### DIRECTIONS
Starting at the top of the listing below, copy each line exactly, stopping after the line that contains "My question is: where does the clear glass".

---- STORED DATA

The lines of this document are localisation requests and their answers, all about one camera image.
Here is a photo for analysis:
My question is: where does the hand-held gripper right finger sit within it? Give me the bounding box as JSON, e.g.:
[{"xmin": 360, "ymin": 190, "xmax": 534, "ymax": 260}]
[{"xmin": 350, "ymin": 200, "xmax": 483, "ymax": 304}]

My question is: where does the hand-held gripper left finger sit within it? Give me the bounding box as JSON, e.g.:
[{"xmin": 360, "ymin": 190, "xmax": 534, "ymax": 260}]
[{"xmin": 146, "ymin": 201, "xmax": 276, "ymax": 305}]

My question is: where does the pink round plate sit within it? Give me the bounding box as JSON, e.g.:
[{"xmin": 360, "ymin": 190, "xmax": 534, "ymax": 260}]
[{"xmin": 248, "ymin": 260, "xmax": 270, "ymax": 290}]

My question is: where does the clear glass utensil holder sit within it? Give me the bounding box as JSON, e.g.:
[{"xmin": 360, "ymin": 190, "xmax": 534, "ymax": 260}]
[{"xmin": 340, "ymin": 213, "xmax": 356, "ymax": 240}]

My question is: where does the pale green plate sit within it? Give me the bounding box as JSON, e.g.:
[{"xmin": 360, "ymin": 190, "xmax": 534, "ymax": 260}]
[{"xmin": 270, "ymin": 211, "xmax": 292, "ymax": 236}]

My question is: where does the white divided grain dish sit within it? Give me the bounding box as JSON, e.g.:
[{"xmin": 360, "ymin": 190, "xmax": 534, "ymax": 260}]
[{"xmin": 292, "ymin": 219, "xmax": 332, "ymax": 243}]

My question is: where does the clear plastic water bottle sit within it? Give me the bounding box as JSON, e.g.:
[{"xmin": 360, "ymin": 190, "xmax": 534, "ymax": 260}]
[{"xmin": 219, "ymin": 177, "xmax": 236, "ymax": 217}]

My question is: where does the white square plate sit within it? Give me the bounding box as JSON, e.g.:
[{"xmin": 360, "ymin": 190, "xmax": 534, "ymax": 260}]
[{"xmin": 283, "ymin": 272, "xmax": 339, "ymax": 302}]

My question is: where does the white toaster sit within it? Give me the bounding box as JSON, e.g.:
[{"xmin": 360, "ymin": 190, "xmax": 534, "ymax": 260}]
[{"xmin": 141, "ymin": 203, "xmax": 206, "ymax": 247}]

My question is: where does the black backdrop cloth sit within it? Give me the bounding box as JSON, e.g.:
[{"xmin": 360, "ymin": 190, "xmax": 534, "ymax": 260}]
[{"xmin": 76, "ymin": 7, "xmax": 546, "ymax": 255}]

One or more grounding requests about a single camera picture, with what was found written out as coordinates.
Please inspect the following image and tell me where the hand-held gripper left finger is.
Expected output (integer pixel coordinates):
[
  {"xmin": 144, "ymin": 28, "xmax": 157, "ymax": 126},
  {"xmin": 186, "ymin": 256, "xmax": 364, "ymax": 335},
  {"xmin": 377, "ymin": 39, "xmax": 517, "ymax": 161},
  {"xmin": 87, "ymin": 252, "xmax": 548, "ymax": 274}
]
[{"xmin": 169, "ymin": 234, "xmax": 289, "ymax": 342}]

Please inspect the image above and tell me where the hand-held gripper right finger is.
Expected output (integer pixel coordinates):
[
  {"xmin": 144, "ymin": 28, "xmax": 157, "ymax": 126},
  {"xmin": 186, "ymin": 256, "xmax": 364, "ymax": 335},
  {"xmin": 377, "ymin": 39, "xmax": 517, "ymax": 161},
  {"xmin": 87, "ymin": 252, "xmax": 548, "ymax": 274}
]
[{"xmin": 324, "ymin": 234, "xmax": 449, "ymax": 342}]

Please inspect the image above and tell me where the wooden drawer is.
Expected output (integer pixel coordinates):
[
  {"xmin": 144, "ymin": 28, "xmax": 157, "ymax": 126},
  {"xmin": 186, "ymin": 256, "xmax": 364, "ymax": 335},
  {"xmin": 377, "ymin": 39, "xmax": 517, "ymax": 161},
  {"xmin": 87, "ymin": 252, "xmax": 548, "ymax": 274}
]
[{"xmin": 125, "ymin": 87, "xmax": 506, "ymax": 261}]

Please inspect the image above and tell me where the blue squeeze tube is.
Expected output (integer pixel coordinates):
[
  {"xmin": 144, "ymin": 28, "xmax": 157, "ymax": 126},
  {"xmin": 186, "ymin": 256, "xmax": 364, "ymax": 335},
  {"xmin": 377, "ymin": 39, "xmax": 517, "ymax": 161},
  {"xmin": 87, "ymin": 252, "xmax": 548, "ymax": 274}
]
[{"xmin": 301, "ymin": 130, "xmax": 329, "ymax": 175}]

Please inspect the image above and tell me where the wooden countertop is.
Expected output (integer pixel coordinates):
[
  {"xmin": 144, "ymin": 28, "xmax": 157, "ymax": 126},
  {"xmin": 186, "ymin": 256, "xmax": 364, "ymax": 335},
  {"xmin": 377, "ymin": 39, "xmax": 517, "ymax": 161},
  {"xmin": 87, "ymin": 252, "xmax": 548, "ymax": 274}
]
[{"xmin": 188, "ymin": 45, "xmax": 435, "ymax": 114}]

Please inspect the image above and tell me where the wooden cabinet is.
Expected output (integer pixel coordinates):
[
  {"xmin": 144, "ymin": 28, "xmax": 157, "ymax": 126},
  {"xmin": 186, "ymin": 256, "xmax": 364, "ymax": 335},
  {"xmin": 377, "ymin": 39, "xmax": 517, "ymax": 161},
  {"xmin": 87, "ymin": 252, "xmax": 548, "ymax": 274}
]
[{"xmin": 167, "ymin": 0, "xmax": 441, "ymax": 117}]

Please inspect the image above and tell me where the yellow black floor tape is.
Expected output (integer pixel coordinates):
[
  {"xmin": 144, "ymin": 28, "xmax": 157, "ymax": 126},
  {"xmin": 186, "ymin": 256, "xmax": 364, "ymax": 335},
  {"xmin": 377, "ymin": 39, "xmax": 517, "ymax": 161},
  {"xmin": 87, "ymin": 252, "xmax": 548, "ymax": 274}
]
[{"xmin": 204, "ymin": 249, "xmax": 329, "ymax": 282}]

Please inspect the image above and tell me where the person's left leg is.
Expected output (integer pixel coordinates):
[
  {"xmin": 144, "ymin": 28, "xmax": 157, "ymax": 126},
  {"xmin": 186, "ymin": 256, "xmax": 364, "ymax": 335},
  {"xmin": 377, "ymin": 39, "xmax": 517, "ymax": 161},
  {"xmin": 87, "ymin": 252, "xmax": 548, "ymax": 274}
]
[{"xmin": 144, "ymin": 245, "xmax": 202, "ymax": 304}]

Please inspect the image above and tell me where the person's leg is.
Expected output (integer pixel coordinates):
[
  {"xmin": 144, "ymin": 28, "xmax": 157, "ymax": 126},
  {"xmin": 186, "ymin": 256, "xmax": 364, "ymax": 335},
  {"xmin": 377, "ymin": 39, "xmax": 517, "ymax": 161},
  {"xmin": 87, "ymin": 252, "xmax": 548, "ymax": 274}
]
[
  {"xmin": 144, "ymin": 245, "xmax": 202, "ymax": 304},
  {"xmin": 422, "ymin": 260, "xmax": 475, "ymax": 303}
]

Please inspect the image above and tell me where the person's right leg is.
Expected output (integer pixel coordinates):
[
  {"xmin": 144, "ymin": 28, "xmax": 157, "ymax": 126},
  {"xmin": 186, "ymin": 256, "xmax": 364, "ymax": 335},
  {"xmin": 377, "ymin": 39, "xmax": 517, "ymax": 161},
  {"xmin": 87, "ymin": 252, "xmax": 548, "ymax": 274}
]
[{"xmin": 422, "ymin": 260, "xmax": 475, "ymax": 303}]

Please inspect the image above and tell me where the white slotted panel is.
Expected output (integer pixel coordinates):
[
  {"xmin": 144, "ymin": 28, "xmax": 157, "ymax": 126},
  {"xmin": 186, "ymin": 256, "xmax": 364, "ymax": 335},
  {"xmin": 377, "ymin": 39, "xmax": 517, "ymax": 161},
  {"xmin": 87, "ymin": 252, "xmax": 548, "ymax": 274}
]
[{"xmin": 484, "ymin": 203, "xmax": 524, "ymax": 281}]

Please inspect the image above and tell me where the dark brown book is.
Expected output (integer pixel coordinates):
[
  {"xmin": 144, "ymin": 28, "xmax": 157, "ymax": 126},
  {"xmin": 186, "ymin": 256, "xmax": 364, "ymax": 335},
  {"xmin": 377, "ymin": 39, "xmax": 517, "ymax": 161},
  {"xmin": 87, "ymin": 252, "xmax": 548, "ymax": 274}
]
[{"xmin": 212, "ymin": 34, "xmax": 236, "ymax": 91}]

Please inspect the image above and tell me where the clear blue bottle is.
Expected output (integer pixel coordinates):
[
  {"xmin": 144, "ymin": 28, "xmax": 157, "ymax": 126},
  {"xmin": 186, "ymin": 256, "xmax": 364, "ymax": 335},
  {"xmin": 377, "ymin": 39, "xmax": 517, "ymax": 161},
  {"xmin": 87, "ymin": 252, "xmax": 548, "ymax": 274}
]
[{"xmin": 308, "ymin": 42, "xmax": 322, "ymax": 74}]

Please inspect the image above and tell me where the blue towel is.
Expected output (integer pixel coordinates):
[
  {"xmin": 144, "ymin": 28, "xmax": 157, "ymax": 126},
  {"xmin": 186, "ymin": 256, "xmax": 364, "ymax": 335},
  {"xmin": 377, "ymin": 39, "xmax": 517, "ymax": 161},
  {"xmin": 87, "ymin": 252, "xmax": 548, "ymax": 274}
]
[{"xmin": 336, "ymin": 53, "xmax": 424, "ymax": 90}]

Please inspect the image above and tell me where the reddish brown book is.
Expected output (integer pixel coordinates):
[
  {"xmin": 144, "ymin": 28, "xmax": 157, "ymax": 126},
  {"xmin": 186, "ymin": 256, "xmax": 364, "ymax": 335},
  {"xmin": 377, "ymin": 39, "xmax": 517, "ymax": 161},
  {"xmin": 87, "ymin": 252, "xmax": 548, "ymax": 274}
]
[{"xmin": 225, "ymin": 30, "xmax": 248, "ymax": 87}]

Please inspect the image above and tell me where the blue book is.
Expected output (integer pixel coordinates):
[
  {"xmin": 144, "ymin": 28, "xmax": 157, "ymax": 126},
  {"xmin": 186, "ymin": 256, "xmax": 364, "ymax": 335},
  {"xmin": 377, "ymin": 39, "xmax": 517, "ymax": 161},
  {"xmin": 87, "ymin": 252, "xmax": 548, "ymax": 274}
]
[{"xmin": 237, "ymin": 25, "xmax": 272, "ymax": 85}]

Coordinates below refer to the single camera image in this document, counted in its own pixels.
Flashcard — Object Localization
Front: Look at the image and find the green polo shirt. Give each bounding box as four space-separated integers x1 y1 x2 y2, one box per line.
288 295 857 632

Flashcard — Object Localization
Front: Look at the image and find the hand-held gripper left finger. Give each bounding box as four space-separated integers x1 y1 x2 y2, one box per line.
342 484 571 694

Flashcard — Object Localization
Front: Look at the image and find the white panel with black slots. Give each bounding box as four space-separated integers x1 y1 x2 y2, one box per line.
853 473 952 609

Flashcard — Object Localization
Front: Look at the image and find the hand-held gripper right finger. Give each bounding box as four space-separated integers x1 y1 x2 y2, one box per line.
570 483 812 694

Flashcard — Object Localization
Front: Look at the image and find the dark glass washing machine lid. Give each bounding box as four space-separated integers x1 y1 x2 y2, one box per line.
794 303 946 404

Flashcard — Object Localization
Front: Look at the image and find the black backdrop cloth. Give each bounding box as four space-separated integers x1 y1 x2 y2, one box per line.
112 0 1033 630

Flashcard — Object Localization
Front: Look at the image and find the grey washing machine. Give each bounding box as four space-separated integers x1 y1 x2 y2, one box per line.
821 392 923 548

--------

### ANSWER FOR THE TASK
The lines of this document are localisation requests and their answers, all about one camera image.
Here is a photo for analysis:
My question is: where does the hand-held gripper right finger sit within it? Give me the bounding box as JSON, e.g.:
[{"xmin": 360, "ymin": 190, "xmax": 534, "ymax": 260}]
[{"xmin": 350, "ymin": 200, "xmax": 483, "ymax": 304}]

My question is: where does the hand-held gripper left finger sit within it? Give me the bounding box as JSON, e.g.:
[{"xmin": 360, "ymin": 190, "xmax": 534, "ymax": 260}]
[{"xmin": 146, "ymin": 201, "xmax": 276, "ymax": 305}]

My question is: where does the pink round plate sit within it? Give me the bounding box as JSON, e.g.:
[{"xmin": 360, "ymin": 190, "xmax": 534, "ymax": 260}]
[{"xmin": 248, "ymin": 260, "xmax": 270, "ymax": 290}]

My question is: where does the clear glass utensil holder sit within it? Give me the bounding box as JSON, e.g.:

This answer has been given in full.